Cette reconversion coïncide avec la rencontre entre les deux fondateurs. Une histoire d’amour grandissant au gré de la croissance de l’entreprise. Ensemble, ils ont « cassé les codes du monde du fromage très traditionnel ».
« Pendant mes études, François Robin m’a dit que ça ne marcherait pas et on l’a fait mentir », raconte Driss empreint d’admiration pour l’un des Meilleurs Ouvriers de France. « Aujourd’hui, il plaisante ouvertement de son erreur », complète-t-il avec un large sourire.
C’est sur cette bonne humeur apparente que les associés ont bâti la communication « pop » de La Meulerie, incarnée par un fondateur solaire. « Moi, je suis l’ombre, lui c’est la lumière », résume Arthur.
L’art de la communication
La page Instagram « colorée » et teintée de symboles marseillais – TN, claquettes chaussettes, Vespas jaune et bleu – a contribué au succès des deux premières boutiques sur la Grand-Rue (2e) depuis 2021 et sur la Corniche (7e) depuis 2022.
Conscients d’avoir façonné une marque forte, le binôme multiplie les collaborations marseillaises comme une sélection de tee-shirts sur-mesure avec Maison Mère ou Saison.
Il dispense aussi des cours de « communication des fromageries » aux apprentis de l’école française du fromage (le CFPL), où Driss a été formé. Et bientôt des leçons de modèle économique en école de commerce ?
Trois magasins en trois ans
Il faut dire que trois boutiques en trois ans… L’ascension est rapide. « On n’avait que 6 000 euros en poche chacun pour se lancer », souligne pourtant Driss. Les soutiens du Crédit Agricole Alpes Provence et du réseau Initiative Marseille Métropole ont aidé.

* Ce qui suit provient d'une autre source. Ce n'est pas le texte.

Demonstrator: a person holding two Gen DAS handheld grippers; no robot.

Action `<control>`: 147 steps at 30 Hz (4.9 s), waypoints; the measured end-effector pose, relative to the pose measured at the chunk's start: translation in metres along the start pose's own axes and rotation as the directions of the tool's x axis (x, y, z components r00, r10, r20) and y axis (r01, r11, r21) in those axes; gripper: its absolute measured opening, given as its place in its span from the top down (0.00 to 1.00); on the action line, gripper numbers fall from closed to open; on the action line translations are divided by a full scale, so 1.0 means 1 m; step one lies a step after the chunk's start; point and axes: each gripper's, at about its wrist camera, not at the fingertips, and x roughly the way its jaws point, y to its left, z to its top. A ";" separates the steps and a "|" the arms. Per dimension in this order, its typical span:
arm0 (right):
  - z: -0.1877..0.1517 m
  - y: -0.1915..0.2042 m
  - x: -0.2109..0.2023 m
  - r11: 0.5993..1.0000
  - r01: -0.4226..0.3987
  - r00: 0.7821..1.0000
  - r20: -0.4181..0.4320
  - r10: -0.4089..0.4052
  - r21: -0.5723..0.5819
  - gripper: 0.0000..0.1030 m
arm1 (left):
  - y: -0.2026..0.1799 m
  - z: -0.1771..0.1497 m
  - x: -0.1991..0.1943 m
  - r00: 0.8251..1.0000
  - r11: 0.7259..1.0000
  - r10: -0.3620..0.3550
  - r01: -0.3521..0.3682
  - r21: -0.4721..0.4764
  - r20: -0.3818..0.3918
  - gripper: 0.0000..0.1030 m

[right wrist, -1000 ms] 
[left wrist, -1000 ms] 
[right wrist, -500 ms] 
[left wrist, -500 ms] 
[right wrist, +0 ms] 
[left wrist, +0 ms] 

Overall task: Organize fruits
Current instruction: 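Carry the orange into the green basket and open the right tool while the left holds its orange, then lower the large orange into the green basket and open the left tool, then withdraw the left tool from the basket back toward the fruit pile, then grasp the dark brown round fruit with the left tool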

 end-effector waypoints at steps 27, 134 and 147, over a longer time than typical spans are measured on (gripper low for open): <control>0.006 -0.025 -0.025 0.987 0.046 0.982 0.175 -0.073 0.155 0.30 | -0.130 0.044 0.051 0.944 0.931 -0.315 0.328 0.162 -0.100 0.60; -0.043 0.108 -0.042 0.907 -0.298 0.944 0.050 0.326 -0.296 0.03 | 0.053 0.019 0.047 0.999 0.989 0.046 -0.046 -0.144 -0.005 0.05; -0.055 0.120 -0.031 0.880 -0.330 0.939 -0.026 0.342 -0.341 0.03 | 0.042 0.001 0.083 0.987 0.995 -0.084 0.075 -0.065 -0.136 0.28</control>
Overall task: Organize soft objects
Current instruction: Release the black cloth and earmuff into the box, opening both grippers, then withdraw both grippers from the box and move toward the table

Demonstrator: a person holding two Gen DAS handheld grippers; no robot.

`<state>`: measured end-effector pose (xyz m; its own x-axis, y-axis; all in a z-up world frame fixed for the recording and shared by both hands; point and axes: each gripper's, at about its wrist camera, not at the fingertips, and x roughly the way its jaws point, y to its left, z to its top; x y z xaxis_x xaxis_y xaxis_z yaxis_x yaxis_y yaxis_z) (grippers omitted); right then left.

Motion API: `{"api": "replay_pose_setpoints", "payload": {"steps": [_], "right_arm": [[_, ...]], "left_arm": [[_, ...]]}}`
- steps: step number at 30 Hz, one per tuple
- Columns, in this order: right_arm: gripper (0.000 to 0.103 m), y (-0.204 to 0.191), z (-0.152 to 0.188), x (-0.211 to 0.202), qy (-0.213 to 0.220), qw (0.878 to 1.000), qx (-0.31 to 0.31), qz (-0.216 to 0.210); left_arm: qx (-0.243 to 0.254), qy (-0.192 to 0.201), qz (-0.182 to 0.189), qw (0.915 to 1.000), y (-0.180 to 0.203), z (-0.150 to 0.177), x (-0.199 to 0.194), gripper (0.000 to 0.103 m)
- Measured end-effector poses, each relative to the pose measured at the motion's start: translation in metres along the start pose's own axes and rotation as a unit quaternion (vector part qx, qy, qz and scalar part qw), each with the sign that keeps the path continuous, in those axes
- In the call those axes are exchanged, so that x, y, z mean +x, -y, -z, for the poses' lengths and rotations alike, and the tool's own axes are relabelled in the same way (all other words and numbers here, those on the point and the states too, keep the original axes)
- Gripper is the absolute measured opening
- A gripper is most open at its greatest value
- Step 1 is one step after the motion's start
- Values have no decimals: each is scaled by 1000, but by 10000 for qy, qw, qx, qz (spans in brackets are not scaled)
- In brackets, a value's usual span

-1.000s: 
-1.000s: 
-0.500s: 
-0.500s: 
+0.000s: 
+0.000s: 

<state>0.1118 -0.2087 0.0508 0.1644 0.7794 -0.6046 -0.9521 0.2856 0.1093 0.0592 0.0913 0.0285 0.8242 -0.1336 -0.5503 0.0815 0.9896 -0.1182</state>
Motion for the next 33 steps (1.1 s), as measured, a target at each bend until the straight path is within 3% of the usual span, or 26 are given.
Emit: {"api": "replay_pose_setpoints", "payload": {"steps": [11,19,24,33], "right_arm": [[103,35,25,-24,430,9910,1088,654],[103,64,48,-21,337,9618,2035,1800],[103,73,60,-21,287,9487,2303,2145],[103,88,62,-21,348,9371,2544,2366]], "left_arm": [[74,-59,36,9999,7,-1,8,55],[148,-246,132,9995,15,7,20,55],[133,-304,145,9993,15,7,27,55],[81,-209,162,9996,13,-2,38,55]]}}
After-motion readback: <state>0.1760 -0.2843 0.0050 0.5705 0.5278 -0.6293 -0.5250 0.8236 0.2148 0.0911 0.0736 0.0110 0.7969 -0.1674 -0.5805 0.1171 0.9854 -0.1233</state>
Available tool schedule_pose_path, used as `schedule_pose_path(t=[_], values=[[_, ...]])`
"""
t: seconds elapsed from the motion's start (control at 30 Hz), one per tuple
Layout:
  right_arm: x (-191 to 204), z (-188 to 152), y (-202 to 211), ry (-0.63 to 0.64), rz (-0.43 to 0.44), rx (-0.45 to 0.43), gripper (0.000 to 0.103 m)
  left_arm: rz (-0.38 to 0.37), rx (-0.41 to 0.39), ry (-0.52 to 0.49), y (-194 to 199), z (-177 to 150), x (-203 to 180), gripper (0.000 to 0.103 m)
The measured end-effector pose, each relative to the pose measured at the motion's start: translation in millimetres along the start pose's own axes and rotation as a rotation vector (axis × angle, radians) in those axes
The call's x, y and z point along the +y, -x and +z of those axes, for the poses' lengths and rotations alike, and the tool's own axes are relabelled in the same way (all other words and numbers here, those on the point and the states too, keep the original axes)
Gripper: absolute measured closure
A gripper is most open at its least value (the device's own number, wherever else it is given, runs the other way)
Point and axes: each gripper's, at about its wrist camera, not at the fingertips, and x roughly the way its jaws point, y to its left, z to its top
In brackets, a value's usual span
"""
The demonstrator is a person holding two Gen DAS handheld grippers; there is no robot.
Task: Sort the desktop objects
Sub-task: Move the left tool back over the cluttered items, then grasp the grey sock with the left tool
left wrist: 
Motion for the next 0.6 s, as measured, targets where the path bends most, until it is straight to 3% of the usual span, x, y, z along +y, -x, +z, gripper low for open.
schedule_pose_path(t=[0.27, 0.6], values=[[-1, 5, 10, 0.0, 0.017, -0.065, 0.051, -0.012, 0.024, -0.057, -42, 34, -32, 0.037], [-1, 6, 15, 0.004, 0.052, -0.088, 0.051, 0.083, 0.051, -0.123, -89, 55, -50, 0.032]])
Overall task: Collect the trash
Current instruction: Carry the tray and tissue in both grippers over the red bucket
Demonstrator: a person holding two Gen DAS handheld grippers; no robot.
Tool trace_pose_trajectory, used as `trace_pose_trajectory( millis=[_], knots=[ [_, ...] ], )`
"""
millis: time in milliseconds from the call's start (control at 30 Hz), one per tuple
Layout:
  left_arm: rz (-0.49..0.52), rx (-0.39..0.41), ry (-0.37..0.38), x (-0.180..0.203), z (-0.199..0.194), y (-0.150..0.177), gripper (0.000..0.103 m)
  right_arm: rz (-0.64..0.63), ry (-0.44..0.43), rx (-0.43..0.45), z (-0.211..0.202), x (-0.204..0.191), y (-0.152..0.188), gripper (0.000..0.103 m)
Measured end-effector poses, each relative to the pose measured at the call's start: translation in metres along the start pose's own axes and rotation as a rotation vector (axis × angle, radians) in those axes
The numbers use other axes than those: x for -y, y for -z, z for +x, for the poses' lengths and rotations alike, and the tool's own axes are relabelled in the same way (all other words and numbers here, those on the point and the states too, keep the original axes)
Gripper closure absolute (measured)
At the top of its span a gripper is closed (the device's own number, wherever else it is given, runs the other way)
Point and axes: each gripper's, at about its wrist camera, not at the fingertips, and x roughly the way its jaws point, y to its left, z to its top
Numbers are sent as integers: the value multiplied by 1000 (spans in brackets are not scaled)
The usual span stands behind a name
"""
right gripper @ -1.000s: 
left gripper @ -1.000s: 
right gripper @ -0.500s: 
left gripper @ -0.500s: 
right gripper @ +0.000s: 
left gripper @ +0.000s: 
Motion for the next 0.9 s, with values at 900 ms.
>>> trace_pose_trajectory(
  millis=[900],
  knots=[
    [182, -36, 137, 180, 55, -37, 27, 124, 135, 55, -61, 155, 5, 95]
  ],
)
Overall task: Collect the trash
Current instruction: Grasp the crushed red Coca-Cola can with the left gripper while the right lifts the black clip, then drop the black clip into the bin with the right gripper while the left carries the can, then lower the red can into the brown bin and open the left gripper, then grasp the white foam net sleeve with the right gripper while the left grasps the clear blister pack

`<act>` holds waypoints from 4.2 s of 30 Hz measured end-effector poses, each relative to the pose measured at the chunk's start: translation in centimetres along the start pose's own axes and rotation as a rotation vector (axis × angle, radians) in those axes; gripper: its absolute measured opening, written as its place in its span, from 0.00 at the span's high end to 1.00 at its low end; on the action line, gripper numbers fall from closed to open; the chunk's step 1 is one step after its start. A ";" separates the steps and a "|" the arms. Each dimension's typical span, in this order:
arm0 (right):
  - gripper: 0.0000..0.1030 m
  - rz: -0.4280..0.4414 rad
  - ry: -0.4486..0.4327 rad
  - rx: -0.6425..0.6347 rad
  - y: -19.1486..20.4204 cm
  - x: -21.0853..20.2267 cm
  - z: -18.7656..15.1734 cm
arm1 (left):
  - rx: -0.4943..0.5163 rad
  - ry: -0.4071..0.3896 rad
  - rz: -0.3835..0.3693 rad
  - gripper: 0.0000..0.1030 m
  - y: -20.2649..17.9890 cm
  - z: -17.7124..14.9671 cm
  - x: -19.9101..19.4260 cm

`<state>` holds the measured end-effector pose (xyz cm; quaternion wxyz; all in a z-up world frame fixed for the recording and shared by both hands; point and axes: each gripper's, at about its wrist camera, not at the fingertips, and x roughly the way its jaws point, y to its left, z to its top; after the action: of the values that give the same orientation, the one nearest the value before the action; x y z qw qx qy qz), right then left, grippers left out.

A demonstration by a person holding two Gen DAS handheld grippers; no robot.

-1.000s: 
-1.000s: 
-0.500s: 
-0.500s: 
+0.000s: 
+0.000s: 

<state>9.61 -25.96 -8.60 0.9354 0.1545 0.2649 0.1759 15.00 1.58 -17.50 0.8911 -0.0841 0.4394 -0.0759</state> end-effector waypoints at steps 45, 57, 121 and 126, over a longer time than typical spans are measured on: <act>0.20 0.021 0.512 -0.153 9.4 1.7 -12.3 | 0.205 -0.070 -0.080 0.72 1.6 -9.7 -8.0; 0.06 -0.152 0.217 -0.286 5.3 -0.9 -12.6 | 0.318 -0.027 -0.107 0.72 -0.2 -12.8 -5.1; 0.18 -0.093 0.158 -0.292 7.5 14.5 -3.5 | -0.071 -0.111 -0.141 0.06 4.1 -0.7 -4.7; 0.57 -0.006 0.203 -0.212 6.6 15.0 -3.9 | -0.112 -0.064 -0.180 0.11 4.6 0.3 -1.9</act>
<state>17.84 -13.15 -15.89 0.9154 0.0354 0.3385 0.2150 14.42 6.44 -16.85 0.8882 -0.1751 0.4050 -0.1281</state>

Et ça semble payer. Chaque point de vente réalise entre 300 000 et 400 000 euros de chiffre d’affaires par an. La nouvelle boutique pourrait même, grâce à l’emplacement, gonfler les recettes. Mais ni l’un ni l’autre ne veut fanfaronner.
Seulement, une idée les taraude depuis le lancement : exporter La Meulerie au pays des Spice Girls, en tant que fans invétérés. « Londres ça bouge, ça change, c’est toujours en mouvement… », décrit le duo. La cassette de leur concert d’Istanbul reste bien accrochée à l’entrée, entre les sauces, pour ne pas perdre leur rêve de vue.